The space has since been transformed into a liveable home that’s a great example of a stylish warehouse renovation done right. The front facade of the building provides no clues to its heritage or of what lies within. Once inside, there has been little effort to disguise the warehouses’ history, instead it has been embraced. Original hardwood timber beams, exposed brick and even a trapdoor for hay pay homage to its past life.
The internal courtyard garden was the final piece of the puzzle in completing the refurbishment. When Matt from Secret Gardens came on board, the brief was to re-design the area so it felt like an extension of the home; the only provision being that the pool remained and a BBQ be installed. The rest was free reign – a designers dream!
Uniquely set on the second floor of the house, the garden is completely indoors. The only natural light into the space comes from large skylights in the ceiling. This meant that there would be no natural rainfall and limited soil capacity. Matt explains, although this presented the design team with a challenge at the time, it has resulted in a truly unique project.
The team started with a complete gutting of the Tuscan fit out, by removing all traces of what Matt described as a ‘Roman ruin’. Although no structural changes were made, the area was completely stripped back getting rid of previous efforts to ‘domesticate’ the building.
Torino flooring was used to lift the space with its light grey colour. Its industrial aesthetic compliments the stainless steel fittings of the barbeque and is a refreshing contrast against the timber rafters and greenery that sit above it.
Without natural rainfall and limited soil capacity, it was imperative to come up with smarter ways to get greenery into the space. Matt’s solution was to hang most of the plants from the rafters and discreetly run irrigation along the rigging to ensure the plants survived and thrived in the challenging conditions.
Matt’s vision was for the greenery to appear as it would if you’d stumbled across an abandoned barn.
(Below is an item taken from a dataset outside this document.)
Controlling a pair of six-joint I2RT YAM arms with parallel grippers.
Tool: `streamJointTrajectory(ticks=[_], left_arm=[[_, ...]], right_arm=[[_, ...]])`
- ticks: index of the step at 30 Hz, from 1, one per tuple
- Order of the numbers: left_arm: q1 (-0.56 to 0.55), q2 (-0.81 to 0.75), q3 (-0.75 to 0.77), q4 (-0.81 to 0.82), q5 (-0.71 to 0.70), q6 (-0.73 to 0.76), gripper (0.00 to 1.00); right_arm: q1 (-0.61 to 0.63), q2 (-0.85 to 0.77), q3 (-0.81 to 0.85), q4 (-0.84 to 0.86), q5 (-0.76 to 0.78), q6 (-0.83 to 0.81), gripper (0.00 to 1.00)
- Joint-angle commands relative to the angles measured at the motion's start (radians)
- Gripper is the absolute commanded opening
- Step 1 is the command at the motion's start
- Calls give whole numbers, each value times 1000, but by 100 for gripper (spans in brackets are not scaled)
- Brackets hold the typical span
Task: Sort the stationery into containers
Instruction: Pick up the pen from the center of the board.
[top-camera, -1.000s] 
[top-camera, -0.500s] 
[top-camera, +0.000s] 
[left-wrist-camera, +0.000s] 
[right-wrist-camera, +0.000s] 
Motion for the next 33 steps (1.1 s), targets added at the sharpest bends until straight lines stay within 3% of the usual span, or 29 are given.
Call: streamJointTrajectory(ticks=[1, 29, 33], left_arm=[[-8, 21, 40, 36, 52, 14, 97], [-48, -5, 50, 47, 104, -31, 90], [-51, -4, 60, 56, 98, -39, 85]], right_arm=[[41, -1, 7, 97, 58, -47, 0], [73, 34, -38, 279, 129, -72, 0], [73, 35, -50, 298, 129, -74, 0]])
To achieve this, a broad range of foliage was planted and in time, they’ll trail down and around the exposed timber rafters, naturally becoming overgrown and wild.
The challenge of a lack of light and rainfall may have been enough for many to reconsider the desire to create a garden in the courtyard, but there was one more challenge to overcome. This was in the form of space, or lack thereof.
To provide the illusion of more space, large mirrors were installed. Matt says although using mirrors can be hit or miss, the key to making it work is in the scale. The only way was to go big. Large panes of mirror occupy most of two out of the four walls which not only creates the illusion of space, but appears to double the greenery making it all the more effective in achieving a natural, overgrown state. Not to mention reducing the maintenance.
A simple palette of materials that combines industrial and earthy elements achieves a perfect balance of modern design and outdoor living. The use of stainless steel and timber finishes on the BBQ to match the kitchen fittings inside, is key in connecting the two rooms, whilst the use of greenery softens the area and ensures it fulfils its duties of providing the owners with an ‘outdoor’ space.